Le by-pass des sédiments aux embouchures tidales est le processus par lequel les sédiments sont transférés de la côte amont vers la côte aval de l'embouchure, via le chenal principal et/ou le delta de jusant. Sur la plupart des côtes à îles-barrières, la source de sable provient de l'érosion de la côte adjacente. Ce sédiment est transporté vers l'embouchure par la dérive littorale. Ce sable peut transiter le long du delta de jusant pour aller alimenter la côte aval, ou être bloqué par les courants de marée dans le chenal et s'accumuler sur la plate-forme de swash.

Lors des tempêtes, quand les vagues plus importantes apportent de grandes quantités de sable dans la passe et que la surcote induit des courants de flot plus puissants, le sable est transporté vers la lagune. Lors des périodes de beau temps, les sédiments présents dans l'embouchure sont transportés vers le large et se déposent sur le lobe terminal du delta de jusant (Fitzgerald et al, 2001). La transformation des vagues et leur déferlement sur le lobe terminal entraîne un transport vers la côte sur les plates-formes de swash du delta de jusant et le long du delta vers les plages adjacentes. Cette migration vers la côte prend souvent la forme de larges barres dites de "swash", qui migrent progressivement vers le littoral. Sur la côte aval, le sédiment migre vers la plage adjacente et peut être re-transporté vers l'embouchure selon la forme du delta de jusant et l'approche des vagues qui peut entraîner une dérive littorale inverse. Les mécanismes responsables du by-pass des sédiments aux embouchures ont été largement étudiés, et de nombreux modèles de fonctionnement ont été proposés. La plupart de ces modèles sont basés sur les études de Bruun et Gerritsen (1959) et Bruun (1966) et les travaux de FitzGerald (1982, 1996). Les processus de by-pass et d'évolution des embouchures tidales naturelles ont été décrits sous forme de 6 modèles conceptuels dans une revue de FitzGerald

et al. (2001)(cf. Illustration 3) :

· Modèle 1 : Embouchures stables pour lesquelles le chenal principal ne se déplace pas dans le delta de jusant ;

· Modèle 2 : Brèche du delta de jusant au niveau des embouchures qui migrent cycliquement vers la côte aval ;

· Modèle 3 : Migration de l’embouchure et brèche de la flèche ; · Modèle 4 : Migration du chenal externe ;

· Modèle 5 : Brèche de la flèche de la plateforme de swash ; · Modèle 6 : Embouchure dominée par les vagues.

44

Problématiques scientifiques

Les embouchures tidales et les iles-barrières, représentant environ 12% des côtes mondiales, sont des morphologies extrêmement dynamiques qui ont fait l’objet de très nombreuses études (Keulegan, 1951, Bruun, 1978, Speer and Aubrey, 1985, Komar, 1996, Metha, 1996). L’érosion dans l’embouchure et sur les côtes adjacentes est souvent observée, mettant en péril les activités ou infrastructures humaines. Cette érosion est généralement liée à la migration naturelle des embouchures ou à leur prisme tidal. Par ailleurs, ces systèmes sont des lieux d'échanges entre le bassin et l'océan, échanges d'eau, de sédiments, de nutriments ou de polluants, qui conditionnent les activités socio-économiques dans la lagune (aquaculture, marinas, ...).
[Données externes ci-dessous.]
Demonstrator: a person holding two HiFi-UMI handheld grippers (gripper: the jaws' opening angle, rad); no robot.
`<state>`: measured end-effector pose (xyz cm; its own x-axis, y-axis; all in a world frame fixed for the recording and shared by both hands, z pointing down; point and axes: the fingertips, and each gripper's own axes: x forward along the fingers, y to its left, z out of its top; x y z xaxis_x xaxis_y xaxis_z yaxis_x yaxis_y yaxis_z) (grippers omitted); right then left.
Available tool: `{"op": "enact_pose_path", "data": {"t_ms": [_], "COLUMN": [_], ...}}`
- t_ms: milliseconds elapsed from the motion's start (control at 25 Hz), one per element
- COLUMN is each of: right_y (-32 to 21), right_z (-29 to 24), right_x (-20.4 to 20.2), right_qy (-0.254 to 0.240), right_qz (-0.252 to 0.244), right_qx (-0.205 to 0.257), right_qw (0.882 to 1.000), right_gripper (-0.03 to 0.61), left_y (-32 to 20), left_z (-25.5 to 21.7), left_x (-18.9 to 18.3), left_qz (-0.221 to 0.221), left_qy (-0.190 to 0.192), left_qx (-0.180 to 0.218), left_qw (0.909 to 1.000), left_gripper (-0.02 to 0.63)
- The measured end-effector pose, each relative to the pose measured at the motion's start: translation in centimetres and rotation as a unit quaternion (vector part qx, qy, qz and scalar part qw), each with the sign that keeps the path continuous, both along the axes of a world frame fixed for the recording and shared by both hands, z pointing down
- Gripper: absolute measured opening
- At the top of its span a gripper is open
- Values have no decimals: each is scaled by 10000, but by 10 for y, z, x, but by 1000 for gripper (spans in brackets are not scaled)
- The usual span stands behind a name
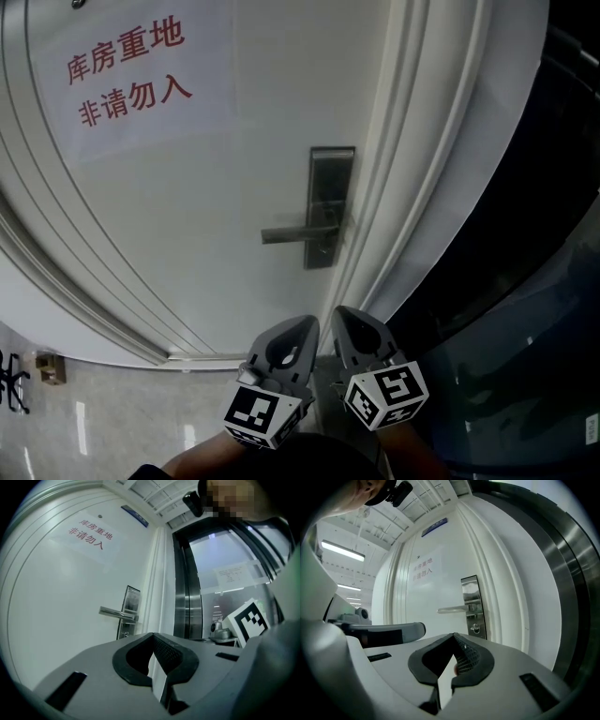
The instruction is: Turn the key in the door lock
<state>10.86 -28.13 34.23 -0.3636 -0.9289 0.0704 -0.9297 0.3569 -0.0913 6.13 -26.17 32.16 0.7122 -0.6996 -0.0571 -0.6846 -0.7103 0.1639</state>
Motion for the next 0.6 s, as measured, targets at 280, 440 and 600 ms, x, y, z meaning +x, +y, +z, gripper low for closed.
{"op": "enact_pose_path", "data": {"t_ms": [280,440,600], "right_y": [3,3,3], "right_z": [1,3,3], "right_x": [1,0,-1], "right_qy": [-21,-56,-107], "right_qz": [-8,-19,-14], "right_qx": [4,-16,-30], "right_qw": [10000,10000,9999], "right_gripper": [14,14,14], "left_y": [4,5,5], "left_z": [2,2,3], "left_x": [3,3,3], "left_qz": [-14,-19,-3], "left_qy": [-35,-37,-44], "left_qx": [16,30,22], "left_qw": [10000,10000,10000], "left_gripper": [5,5,5]}}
Ils sont très sensibles à l'intervention humaine et aux changements environnementaux tels que la remontée du niveau marin (Van Goor et al., 2001).
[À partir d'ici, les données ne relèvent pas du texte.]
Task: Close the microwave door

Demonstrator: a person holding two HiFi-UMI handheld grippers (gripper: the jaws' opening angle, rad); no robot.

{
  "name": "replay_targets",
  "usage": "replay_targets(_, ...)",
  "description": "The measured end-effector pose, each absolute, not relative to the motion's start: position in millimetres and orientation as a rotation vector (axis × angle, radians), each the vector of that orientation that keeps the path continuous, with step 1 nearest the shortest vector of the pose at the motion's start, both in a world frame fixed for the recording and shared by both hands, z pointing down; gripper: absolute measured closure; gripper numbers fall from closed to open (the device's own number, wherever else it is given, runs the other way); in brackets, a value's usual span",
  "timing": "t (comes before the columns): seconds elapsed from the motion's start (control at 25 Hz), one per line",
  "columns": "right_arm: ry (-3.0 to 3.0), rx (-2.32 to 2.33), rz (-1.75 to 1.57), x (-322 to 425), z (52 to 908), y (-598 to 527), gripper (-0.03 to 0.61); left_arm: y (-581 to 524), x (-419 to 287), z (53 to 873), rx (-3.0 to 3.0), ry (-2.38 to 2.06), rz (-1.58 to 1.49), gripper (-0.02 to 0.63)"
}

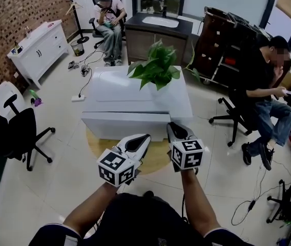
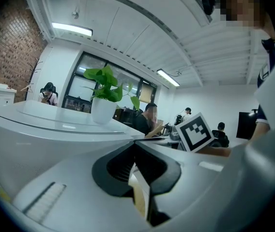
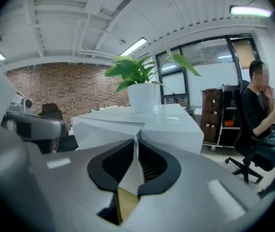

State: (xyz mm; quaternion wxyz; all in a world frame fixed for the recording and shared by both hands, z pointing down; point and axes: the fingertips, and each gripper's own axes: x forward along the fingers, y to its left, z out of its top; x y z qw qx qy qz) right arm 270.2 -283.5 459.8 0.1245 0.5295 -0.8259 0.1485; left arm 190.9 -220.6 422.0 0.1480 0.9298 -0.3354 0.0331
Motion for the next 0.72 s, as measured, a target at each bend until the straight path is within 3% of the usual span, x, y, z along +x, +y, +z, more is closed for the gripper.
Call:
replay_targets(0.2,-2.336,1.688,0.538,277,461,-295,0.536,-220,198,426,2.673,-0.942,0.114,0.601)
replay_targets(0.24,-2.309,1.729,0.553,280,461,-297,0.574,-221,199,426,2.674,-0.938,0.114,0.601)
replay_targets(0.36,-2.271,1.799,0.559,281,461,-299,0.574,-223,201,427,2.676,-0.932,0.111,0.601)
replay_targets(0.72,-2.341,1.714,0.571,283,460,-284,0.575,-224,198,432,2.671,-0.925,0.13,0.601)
Pour prévenir l’érosion et la migration, ces embouchures sont souvent stabilisées artificiellement par des jetées, et il est alors souvent nécessaire d’effectuer des interventions de by-passing régulières pour limiter la croissance du delta de jusant, et rétablir le transfert naturel vers la côte aval-transit (Walker and Dunham, 1977). Dans le cas d’embouchures simples, ceci est relativement simple, mais dans le cas de lagunes à embouchures multiples, les interactions, beaucoup plus complexes sont mal connues, et peuvent mener à l’instabilité du système, voire à l’ouverture ou à la fermeture de l’une des embouchures.